Pero los problemas y sucesos no han acabado ahí en la República Centroafricana. Un misionero italiano y un diácono de Centro áfrica son las últimas víctimas de los rebeldes Seleka. "El 28 de septiembre, el p. Benjamin Gusmeroli, misionero italiano, y fr. Martial Mengue, diácono de centro áfrica, han estado a merced de los rebeldes Seleka durante tres horas, los cuales amordazaron y amenazaron con matar al guardián además de entrar en la casa armados con Kalashnikovs", dice un comunicado enviado a la Agencia Fides desde la Congregación del Sagrado Corazón de Jesús de Betharram a la que pertenecen los dos religiosos, informaba Fides.

El episodio tuvo lugar en la misión de Nuestra Señora de Fátima en Bouar (en el noroeste de la República Centroafricana). "Esta es la segunda misión de la diócesis que es atacada durante la noche en una semana", ha dicho el padre Gusmeroli, que explica cómo sucedieron los hechos: "Era un grupo de 5 hombres armados hasta los dientes, extranjeros, de origen sudanés, capaces de decir sólo algunas palabras en francés y Sango". "Ellos amordazaron y ataron a fr. Martial y se hicieron conducir hasta la habitación del padre Benjamin, donde robaron todo lo que encontraron a su paso".

"Vistos los intentos de resistencia del p. Benjamin, también lo ataron y amordazaron pudiendo poner todo patas arriba y robar el dinero, ordenador, cámara, móvil y todo lo que les interesaba", continúa.

"Tomaron como rehén para cubrir su escape a fr. Martial -liberándolo luego un poco más tarde- y robándole el pasaporte, que obtuvo después de meses de espera y que acababa de ser timbrado por la Embajada de Yaoude para poder venir a Italia para realizar algunos estudios". "Se ha llevado a cabo de esta forma un acto más de arrogancia y saqueo por parte de los rebeldes Seleka, ahora incontrolados e incontrolables por las autoridades. Señal de un deterioro de la situación en la que no se ven atisbos de cambio si no llega una intervención rápida y decisiva de la comunidad internacional", concluye el comunicado.
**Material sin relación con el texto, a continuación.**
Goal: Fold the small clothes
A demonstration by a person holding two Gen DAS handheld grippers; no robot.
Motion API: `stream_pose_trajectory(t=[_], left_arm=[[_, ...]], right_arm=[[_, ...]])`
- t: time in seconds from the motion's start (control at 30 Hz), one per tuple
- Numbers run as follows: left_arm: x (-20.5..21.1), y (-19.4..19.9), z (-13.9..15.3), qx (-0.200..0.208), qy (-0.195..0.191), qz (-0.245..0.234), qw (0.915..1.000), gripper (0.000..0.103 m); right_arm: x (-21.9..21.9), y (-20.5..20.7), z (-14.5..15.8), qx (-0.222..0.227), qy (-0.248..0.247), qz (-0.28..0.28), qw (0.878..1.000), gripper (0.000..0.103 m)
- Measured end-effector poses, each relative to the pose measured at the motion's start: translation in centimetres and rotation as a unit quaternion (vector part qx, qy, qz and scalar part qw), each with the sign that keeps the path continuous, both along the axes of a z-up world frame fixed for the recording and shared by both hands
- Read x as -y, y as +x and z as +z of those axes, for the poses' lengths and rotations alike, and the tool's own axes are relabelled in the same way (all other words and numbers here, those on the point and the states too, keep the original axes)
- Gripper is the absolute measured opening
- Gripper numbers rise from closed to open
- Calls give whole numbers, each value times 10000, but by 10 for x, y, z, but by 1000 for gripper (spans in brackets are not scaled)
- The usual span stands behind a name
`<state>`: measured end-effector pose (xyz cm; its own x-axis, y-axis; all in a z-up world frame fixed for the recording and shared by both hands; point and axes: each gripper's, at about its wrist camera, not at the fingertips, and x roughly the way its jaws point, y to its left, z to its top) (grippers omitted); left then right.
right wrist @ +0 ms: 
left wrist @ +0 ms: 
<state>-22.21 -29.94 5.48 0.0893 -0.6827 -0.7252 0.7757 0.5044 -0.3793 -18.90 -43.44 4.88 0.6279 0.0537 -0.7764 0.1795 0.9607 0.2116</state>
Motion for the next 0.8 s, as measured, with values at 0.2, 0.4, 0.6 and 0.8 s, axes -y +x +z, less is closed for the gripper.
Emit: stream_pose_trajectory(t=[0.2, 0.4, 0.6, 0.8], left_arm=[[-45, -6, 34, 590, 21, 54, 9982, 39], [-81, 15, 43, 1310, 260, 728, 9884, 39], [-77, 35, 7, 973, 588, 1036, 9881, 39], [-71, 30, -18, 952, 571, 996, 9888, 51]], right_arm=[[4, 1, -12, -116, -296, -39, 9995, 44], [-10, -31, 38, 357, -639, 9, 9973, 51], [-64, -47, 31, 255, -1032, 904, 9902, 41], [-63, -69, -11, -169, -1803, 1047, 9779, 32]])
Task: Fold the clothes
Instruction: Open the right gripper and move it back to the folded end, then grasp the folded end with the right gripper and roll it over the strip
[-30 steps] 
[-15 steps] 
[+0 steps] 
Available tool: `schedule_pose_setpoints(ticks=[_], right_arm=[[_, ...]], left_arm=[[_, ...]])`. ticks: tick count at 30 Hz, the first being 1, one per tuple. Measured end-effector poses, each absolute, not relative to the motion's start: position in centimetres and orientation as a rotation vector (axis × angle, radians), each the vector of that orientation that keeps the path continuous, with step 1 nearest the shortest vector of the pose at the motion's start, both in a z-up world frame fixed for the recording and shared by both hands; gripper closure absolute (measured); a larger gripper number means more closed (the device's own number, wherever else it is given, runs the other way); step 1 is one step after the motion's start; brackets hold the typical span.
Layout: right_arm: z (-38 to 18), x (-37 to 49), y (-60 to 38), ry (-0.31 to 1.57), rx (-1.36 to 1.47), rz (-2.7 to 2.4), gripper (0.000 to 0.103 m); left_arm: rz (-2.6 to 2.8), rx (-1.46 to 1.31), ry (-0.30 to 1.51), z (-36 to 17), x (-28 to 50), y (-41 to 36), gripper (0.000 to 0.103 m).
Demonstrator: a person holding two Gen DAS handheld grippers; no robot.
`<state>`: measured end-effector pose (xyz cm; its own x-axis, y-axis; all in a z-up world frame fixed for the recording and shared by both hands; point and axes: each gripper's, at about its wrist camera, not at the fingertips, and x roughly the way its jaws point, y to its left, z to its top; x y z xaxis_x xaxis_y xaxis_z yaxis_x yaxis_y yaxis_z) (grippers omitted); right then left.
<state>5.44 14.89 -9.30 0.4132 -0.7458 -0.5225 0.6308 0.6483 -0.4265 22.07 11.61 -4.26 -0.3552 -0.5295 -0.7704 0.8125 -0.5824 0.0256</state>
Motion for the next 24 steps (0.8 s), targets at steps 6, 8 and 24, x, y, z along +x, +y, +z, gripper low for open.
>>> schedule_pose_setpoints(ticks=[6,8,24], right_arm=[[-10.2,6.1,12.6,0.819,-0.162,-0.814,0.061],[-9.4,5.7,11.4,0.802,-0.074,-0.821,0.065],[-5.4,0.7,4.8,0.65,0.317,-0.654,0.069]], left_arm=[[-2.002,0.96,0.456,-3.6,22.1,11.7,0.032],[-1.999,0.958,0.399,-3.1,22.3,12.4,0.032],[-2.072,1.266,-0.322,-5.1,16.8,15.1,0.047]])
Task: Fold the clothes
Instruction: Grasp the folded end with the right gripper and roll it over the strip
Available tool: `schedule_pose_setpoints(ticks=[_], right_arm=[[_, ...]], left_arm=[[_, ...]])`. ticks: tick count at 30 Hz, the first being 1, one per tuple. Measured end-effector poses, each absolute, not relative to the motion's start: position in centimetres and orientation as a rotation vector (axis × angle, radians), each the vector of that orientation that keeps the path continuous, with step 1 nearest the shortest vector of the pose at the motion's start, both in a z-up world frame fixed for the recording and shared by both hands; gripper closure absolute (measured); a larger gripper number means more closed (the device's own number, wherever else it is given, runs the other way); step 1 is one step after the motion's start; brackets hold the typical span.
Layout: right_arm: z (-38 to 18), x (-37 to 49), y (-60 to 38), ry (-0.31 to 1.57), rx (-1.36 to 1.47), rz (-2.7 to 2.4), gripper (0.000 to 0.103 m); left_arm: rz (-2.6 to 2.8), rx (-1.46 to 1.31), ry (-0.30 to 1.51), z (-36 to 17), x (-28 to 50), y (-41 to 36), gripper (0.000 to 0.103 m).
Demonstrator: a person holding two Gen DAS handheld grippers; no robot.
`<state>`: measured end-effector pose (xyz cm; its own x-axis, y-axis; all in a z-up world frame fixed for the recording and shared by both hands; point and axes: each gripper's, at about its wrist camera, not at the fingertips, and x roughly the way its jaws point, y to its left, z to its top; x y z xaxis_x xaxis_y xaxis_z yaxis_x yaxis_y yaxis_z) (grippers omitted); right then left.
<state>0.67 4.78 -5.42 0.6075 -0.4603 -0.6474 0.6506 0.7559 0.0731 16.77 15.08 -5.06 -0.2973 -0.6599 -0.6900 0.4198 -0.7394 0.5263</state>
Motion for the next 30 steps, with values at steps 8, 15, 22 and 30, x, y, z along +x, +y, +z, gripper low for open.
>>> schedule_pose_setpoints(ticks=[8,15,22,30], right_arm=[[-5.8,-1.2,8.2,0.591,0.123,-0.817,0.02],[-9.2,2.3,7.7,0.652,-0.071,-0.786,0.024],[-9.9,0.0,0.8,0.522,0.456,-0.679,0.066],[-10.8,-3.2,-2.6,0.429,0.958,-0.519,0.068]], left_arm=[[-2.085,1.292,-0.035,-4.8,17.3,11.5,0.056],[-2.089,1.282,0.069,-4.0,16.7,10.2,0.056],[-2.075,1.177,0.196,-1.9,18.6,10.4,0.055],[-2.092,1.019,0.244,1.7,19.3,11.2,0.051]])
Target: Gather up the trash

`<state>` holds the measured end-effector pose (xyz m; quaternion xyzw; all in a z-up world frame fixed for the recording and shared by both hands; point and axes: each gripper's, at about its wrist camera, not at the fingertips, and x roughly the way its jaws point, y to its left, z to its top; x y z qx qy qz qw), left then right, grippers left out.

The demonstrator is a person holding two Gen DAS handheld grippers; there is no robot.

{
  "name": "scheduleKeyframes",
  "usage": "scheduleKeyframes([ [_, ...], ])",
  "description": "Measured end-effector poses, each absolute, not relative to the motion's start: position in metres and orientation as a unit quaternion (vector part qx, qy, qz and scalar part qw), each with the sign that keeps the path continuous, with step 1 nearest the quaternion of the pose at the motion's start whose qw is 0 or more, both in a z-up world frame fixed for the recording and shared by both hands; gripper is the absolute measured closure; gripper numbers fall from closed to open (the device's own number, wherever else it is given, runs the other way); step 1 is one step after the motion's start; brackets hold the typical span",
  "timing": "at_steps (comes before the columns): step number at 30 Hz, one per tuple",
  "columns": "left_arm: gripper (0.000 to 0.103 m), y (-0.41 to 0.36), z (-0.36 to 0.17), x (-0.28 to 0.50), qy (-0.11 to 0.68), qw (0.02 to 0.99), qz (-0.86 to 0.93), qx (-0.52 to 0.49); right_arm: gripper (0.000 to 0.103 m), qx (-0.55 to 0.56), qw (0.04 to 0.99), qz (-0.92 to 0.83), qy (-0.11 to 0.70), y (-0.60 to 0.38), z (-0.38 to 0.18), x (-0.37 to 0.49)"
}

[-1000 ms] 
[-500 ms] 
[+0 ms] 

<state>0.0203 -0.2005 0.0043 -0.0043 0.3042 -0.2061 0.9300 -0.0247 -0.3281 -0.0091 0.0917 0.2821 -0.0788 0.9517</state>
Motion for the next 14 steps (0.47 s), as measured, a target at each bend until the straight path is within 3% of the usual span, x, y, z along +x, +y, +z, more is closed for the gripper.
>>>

También han tenido lugar episodios de hostigamiento y acoso contra los cristianos en Israel. En la tarde del domingo, 29 de septiembre, cuatro jóvenes judíos israelíes de edades comprendidas entre los 17 y 27 años fueron detenidos después de haber dañado por lo menos quince tumbas cristianas evangélicas en el cementerio situado en el Monte Sión, cerca del casco antiguo de Jerusalén, informa Fides.

Los cuatro detenidos eran estudiantes en una escuela religiosa judía (yeshiva) situada al oeste de la Ciudad Vieja. Al menos dos de ellos -ha dicho el portavoz de la policía israelita Micky Rosenfeld- son activistas de siglas relacionadas con los colonos judíos extremistas de Cisjordania.

Desde el comienzo de 2012, se suceden profanaciones y actos de vandalismo contra monasterios, iglesias, mezquitas y cementerios cristianos y musulmanes cometidos por grupos extremistas cercanos al movimiento de colonos judíos.

Muchos de estos actos de intimidación hasta el momento han sido "firmados" con la fórmula "el precio a pagar". "Estos actos", dice a Fides el sacerdote palestino Raed Abusahliah, director general de Caritas Jerusalén "debe ser perseguidos con firmeza, y sus autores llevados ante la justicia, evitando liquidarlos como gestos que pasan sólo como unos excesos irresponsables".

El padre Raed informa de que algunos de los que frecuentan las escuelas rabínicas a menudo muestran actitudes ofensivas hacia los obispos, religiosas, sacerdotes, religiosos que pasan por la ciudad vieja. "Tan pronto como ven una cruz", dice el sacerdote, "muchos de ellos comienzan a escupir en el suelo".